■ Required work
Look over the lines below. Report each one that includes the string "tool".

■ Information supplied
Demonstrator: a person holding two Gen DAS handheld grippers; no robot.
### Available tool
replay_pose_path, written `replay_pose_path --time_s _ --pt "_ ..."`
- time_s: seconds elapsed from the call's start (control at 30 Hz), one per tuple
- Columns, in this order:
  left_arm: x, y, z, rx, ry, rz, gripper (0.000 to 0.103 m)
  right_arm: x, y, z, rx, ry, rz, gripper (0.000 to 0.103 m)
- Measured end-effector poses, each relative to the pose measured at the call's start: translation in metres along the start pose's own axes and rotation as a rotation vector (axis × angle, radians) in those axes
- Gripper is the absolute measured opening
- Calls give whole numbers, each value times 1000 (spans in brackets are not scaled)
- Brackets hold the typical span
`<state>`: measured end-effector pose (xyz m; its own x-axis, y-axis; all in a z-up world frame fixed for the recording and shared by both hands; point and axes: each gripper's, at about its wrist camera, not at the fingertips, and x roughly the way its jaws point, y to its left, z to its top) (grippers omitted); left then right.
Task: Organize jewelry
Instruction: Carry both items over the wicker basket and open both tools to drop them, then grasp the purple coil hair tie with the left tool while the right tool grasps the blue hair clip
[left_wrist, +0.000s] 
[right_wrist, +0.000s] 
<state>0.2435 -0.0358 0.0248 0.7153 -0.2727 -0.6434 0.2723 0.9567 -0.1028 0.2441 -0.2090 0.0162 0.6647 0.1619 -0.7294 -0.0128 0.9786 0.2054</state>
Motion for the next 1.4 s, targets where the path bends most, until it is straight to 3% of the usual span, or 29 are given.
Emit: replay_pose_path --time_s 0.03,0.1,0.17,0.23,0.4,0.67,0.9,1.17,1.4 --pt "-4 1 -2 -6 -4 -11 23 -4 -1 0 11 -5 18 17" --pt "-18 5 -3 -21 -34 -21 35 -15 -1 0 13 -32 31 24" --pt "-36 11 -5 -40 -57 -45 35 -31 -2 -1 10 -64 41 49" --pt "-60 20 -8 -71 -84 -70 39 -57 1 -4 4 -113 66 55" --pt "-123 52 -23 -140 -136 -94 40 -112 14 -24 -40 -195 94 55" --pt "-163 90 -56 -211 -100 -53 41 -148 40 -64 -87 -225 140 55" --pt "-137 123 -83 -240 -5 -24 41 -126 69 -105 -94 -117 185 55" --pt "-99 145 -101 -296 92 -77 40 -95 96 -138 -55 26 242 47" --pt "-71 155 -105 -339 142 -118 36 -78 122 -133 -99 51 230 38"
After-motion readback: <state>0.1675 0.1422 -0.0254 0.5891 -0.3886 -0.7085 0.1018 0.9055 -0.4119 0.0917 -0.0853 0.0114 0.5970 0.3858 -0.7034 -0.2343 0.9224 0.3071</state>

■ Completed exercise
### Available tool
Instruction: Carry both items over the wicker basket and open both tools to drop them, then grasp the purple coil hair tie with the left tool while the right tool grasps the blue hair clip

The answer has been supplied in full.